> [Required work]:
Scan the listing and copy each line where the word "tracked" is present.

> [Given material]:
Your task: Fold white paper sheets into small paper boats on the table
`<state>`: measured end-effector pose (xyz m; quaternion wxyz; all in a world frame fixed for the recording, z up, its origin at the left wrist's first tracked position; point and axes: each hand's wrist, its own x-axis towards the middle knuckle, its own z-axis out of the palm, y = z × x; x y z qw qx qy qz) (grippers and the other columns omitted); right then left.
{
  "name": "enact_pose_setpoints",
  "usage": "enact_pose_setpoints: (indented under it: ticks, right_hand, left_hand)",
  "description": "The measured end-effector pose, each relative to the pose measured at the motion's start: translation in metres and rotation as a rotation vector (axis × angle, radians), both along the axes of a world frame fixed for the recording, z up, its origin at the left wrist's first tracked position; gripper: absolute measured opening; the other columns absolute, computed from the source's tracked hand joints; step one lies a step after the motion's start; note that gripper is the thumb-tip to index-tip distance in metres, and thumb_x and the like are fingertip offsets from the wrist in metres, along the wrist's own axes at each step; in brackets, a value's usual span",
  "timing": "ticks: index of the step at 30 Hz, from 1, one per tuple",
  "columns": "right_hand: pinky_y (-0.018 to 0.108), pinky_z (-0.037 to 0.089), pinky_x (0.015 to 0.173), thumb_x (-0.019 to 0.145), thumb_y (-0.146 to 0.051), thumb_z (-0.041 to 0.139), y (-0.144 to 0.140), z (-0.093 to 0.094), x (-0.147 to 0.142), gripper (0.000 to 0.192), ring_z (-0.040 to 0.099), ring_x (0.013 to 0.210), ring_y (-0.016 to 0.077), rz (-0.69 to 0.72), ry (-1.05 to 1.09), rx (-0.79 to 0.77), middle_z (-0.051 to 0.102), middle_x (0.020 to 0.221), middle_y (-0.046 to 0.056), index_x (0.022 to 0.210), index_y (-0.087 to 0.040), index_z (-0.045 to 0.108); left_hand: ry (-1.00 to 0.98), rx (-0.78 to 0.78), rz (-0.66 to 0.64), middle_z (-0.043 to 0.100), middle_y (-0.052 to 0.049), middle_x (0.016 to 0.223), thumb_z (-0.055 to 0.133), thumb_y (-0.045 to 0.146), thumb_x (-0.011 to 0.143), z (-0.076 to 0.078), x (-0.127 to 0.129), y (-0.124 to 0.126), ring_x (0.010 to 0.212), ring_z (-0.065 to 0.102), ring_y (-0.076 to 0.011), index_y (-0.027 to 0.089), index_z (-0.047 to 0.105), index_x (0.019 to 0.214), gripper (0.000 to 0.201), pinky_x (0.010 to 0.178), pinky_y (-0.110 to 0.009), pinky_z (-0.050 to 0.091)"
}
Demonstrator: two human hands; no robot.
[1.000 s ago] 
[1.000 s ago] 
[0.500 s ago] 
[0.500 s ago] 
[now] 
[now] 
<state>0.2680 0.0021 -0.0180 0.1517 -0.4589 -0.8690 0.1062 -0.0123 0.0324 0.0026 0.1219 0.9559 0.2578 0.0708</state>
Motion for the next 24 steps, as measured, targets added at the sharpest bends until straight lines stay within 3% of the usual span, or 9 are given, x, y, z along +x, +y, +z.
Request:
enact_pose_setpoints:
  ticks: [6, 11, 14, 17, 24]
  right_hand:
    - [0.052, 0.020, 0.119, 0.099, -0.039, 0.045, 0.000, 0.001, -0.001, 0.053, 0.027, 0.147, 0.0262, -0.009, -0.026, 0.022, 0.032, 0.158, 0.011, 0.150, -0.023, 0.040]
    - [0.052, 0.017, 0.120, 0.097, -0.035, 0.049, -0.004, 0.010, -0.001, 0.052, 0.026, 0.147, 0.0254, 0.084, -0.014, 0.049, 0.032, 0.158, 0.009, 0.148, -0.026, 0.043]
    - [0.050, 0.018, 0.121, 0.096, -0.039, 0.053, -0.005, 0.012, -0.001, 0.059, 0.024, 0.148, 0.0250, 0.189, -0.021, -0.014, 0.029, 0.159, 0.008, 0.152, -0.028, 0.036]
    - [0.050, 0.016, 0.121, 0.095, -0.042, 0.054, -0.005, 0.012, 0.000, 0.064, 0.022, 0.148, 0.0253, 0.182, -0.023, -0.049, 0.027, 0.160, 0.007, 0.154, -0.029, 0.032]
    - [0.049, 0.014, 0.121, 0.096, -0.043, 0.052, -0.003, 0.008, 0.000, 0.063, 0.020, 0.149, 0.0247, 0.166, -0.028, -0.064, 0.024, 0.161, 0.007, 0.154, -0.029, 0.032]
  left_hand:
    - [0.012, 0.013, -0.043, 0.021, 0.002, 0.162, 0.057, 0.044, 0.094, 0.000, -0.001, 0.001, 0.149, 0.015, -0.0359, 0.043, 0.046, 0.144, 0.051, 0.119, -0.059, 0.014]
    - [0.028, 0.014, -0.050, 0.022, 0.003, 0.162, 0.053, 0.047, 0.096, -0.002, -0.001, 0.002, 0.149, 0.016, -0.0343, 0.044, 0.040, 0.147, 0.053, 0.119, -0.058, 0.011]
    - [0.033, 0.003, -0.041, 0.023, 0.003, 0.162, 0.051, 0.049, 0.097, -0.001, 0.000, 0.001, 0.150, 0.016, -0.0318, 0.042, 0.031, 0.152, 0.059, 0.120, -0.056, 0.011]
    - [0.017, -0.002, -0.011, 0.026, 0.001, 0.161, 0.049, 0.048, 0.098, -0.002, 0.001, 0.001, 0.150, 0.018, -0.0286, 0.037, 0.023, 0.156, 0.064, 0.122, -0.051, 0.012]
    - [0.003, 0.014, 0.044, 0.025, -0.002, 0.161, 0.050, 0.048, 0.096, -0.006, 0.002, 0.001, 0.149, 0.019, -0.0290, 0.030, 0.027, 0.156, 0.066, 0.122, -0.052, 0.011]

> [Solution below]:
`<state>`: measured end-effector pose (xyz m; quaternion wxyz; all in a world frame fixed for the recording, z up, its origin at the left wrist's first tracked position; point and axes: each hand's wrist, its own x-axis towards the middle knuckle, its own z-axis out of the palm, y = z × x; x y z qw qx qy qz) (grippers and the other columns omitted); right then left.
  "description": "The measured end-effector pose, each relative to the pose measured at the motion's start: translation in metres and rotation as a rotation vector (axis × angle, radians), both along the axes of a world frame fixed for the recording, z up, its origin at the left wrist's first tracked position; gripper: absolute measured opening; the other columns absolute, computed from the source's tracked hand joints; step one lies a step after the motion's start; note that gripper is the thumb-tip to index-tip distance in metres, and thumb_x and the like are fingertip offsets from the wrist in metres, along the wrist's own axes at each step; in brackets, a value's usual span",

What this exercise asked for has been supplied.